> Task description
Please repeat the listing below in its entirety, exactly.

Collected data: Begin

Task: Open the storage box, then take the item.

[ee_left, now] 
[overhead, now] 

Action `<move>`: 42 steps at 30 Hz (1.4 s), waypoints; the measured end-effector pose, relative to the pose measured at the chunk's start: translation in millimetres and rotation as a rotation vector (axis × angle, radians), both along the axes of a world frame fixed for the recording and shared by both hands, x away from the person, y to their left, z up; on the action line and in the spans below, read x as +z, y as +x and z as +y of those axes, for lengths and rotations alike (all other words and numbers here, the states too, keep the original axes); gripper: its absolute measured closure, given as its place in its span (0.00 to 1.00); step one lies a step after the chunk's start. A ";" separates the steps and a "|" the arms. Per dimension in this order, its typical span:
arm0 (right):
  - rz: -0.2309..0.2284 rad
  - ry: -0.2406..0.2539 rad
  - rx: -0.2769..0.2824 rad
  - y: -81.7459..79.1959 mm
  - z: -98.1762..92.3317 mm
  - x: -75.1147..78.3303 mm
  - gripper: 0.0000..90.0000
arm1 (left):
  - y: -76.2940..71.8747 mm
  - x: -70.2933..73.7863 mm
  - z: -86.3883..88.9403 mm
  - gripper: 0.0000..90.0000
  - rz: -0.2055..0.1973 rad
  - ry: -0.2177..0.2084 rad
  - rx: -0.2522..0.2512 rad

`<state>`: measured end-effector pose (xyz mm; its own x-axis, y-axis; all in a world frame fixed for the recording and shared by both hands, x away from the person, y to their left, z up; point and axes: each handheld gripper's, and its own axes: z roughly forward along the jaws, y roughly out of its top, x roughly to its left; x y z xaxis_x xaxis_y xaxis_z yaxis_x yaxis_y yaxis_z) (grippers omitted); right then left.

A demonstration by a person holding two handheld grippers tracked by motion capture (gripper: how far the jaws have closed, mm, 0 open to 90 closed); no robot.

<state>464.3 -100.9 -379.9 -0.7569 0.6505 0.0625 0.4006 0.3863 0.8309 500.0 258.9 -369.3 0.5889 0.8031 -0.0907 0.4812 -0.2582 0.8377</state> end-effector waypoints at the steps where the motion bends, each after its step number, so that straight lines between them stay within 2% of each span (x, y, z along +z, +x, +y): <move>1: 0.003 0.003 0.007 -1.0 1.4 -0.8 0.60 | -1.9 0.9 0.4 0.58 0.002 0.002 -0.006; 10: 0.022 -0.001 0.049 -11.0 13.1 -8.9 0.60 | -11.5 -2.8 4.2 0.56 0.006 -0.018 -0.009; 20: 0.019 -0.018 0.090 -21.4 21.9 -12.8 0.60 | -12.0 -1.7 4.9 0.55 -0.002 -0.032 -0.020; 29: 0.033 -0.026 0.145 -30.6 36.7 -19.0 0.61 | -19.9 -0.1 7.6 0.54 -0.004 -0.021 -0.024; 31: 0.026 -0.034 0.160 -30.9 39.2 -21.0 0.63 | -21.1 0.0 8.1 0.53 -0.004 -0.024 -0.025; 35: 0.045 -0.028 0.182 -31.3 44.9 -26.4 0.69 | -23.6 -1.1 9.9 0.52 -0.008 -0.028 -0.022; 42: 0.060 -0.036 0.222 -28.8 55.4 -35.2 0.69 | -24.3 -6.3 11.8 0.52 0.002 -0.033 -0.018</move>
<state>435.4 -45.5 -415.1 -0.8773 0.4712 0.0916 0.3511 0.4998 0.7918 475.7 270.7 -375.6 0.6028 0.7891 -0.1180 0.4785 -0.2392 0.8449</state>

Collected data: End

> Exercise solution
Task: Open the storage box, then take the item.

[ee_left, now] 
[overhead, now] 

Action `<move>`: 42 steps at 30 Hz (1.4 s), waypoints; the measured end-effector pose, relative to the pose measured at the chunk's start: translation in millimetres and rotation as a rotation vector (axis × angle, radians), both along the axes of a world frame fixed for the recording and shared by both hands, x away from the person, y to their left, z up; on the action line and in the spans below, read x as +z, y as +x and z as +y of those axes, for lengths and rotations alike (all other words and numbers here, the states too, keep the original axes); gripper: its absolute measured closure, given as its place in its span (0.00 to 1.00); step one lies a step after the chunk's start. A ";" separates the steps and a "|" the arms. Per dimension in this order, its typical span:
arm0 (right):
  - rz: -0.2309..0.2284 rad
  - ry: -0.2406..0.2539 rad
  - rx: -0.2769..0.2824 rad
  - y: -81.7459..79.1959 mm
  - z: -98.1762..92.3317 mm
  - x: -75.1147..78.3303 mm
  - gripper: 0.0000..90.0000
arm1 (left):
  - y: -76.2940..71.8747 mm
  - x: -70.2933..73.7863 mm
  - z: -86.3883..88.9403 mm
  - gripper: 0.0000..90.0000
  - rz: -0.2055..0.1973 rad
  - ry: -0.2177..0.2084 rad
  - rx: -0.2522..0.2512 rad

`<state>`: measured end-effector pose (xyz mm; its own x-axis, y-axis; all in a world frame fixed for the recording and shared by both hands, x away from the person, y to their left, z up; point and axes: each handheld gripper's, and its own axes: z roughly forward along the jaws, y roughly out of its top, x roughly to its left; x y z xaxis_x xaxis_y xaxis_z yaxis_x yaxis_y yaxis_z) (grippers omitted); right then left.

A demonstration by a person holding two handheld grippers tracked by motion capture (gripper: how far the jaws have closed, mm, 0 open to 90 closed); no robot.

<state>464.3 -100.9 -379.9 -0.7569 0.6505 0.0625 0.4006 0.3863 0.8309 500.0 258.9 -369.3 0.5889 0.8031 -0.0907 0.4812 -0.2582 0.8377</state> end-effector waypoints at the steps where the motion bends, each after its step number, so that straight lines between them stay within 2% of each span (x, y, z along +z, +x, +y): <move>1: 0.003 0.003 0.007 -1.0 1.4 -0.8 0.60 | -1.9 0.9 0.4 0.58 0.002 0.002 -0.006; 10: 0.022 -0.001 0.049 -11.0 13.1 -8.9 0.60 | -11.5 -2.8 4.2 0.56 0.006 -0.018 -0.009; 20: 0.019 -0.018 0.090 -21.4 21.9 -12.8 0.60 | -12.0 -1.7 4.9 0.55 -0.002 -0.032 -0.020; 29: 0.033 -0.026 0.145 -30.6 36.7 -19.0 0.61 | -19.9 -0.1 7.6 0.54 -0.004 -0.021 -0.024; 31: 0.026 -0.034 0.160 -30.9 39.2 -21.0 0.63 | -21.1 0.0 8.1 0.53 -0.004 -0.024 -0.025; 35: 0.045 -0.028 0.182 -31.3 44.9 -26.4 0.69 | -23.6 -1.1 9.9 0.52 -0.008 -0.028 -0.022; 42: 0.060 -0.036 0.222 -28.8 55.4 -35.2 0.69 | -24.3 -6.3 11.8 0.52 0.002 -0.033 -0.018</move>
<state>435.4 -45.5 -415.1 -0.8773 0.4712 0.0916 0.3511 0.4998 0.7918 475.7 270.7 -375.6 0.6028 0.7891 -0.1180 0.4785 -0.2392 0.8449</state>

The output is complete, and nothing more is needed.